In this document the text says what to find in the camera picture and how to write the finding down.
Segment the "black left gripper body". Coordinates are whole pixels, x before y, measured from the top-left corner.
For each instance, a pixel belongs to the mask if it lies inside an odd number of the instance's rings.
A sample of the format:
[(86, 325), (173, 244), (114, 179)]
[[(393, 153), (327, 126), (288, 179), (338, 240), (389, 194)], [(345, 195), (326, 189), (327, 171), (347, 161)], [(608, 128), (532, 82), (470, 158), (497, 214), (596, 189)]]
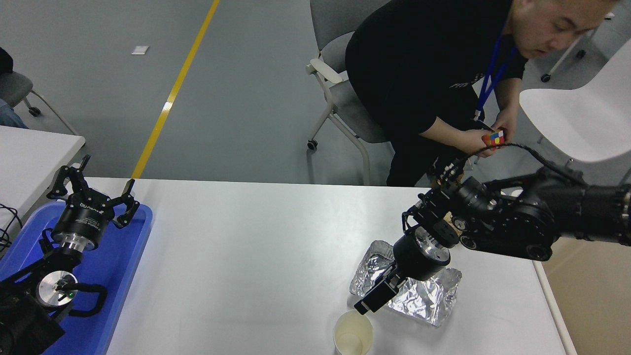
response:
[(66, 206), (56, 226), (52, 238), (60, 240), (63, 234), (77, 234), (89, 240), (101, 240), (108, 223), (113, 220), (113, 207), (104, 207), (109, 197), (98, 191), (73, 193), (66, 200)]

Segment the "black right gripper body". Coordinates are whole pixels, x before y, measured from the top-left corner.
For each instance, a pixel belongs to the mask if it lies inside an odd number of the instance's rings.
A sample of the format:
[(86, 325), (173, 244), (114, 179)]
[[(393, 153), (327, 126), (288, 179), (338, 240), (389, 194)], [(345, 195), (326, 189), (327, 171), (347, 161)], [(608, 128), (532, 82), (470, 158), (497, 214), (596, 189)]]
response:
[(447, 266), (447, 248), (422, 232), (404, 235), (393, 246), (401, 277), (425, 281)]

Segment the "person's left hand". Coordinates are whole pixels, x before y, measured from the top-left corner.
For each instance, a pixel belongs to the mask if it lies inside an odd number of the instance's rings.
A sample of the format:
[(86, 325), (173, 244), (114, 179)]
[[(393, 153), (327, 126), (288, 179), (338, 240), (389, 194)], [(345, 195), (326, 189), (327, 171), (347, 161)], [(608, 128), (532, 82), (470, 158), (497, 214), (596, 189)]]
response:
[(513, 142), (517, 127), (518, 111), (509, 108), (501, 109), (491, 126), (494, 131), (503, 131), (503, 139), (506, 144)]

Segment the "person's right hand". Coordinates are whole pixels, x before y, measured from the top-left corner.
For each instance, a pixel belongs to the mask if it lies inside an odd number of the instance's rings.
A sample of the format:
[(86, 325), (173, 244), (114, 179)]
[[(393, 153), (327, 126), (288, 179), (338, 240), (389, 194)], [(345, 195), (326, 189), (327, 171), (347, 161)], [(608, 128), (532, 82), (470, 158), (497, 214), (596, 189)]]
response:
[(467, 155), (476, 153), (478, 157), (487, 158), (496, 152), (496, 148), (489, 148), (482, 140), (483, 136), (489, 134), (489, 130), (456, 131), (450, 145)]

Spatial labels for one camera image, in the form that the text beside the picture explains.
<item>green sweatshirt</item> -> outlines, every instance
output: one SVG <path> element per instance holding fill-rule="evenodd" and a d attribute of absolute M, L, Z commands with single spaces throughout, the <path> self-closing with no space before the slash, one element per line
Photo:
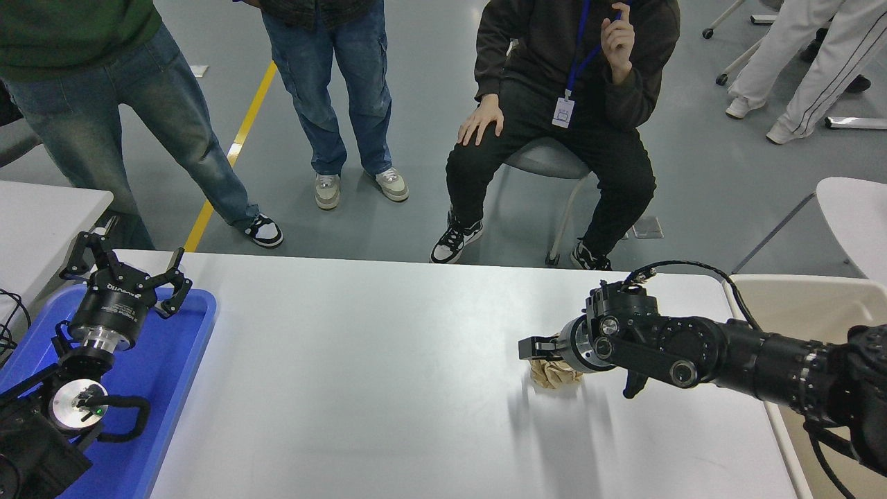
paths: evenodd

....................

Work to complete
Can the entries above be repeated exactly, without their pictures?

Answer section
In this document the text says what to find in the camera picture and how to write the finding down.
Segment the "black left gripper body". Coordinates are whole pixels, x before y, measured from the top-left corner.
For each instance, a pixel belongs to the mask if it lies inside an odd number of the instance's rings.
A sample of the format:
[(86, 325), (173, 244), (114, 179)]
[[(393, 153), (327, 126), (288, 179), (338, 240), (389, 194)], [(345, 195), (326, 189), (327, 171), (347, 161)], [(608, 128), (532, 82), (470, 158), (497, 214), (596, 189)]]
response:
[(66, 206), (56, 226), (52, 238), (60, 240), (63, 234), (77, 234), (89, 240), (101, 240), (108, 223), (113, 220), (113, 207), (104, 207), (109, 197), (98, 191), (73, 193), (66, 200)]

Segment the "black right gripper body". Coordinates are whole pixels, x before y, measured from the top-left corner.
For each instance, a pixel belongs to the mask if it lies inside an odd number of the instance's rings.
A sample of the format:
[(86, 325), (173, 244), (114, 179)]
[[(393, 153), (327, 126), (288, 179), (338, 240), (389, 194)], [(345, 195), (326, 189), (327, 171), (347, 161)], [(608, 128), (532, 82), (470, 158), (497, 214), (596, 189)]]
response:
[(447, 266), (447, 248), (422, 232), (404, 235), (393, 246), (401, 277), (425, 281)]

Segment the "person's left hand". Coordinates are whole pixels, x before y, measured from the top-left corner.
For each instance, a pixel belongs to the mask if it lies inside an odd number of the instance's rings.
A sample of the format:
[(86, 325), (173, 244), (114, 179)]
[[(393, 153), (327, 126), (288, 179), (338, 240), (389, 194)], [(345, 195), (326, 189), (327, 171), (347, 161)], [(608, 128), (532, 82), (470, 158), (497, 214), (596, 189)]]
response:
[(513, 142), (517, 127), (518, 111), (509, 108), (501, 109), (491, 126), (494, 131), (503, 131), (503, 139), (506, 144)]

Segment the "person's right hand". Coordinates are whole pixels, x before y, measured from the top-left corner.
For each instance, a pixel belongs to the mask if it lies inside an odd number of the instance's rings.
A sample of the format:
[(86, 325), (173, 244), (114, 179)]
[[(393, 153), (327, 126), (288, 179), (338, 240), (389, 194)], [(345, 195), (326, 189), (327, 171), (347, 161)], [(608, 128), (532, 82), (470, 158), (497, 214), (596, 189)]]
response:
[(467, 155), (476, 153), (478, 157), (487, 158), (496, 152), (496, 148), (489, 148), (482, 140), (483, 136), (489, 134), (489, 130), (456, 131), (450, 145)]

Spatial labels for one camera image, in the form that the text beside the picture explains.
<item>green sweatshirt</item> -> outlines, every instance
output: one SVG <path> element per instance holding fill-rule="evenodd" and a d attribute of absolute M, L, Z commands with single spaces throughout, the <path> self-closing with no space before the slash, one element per line
Photo:
paths: evenodd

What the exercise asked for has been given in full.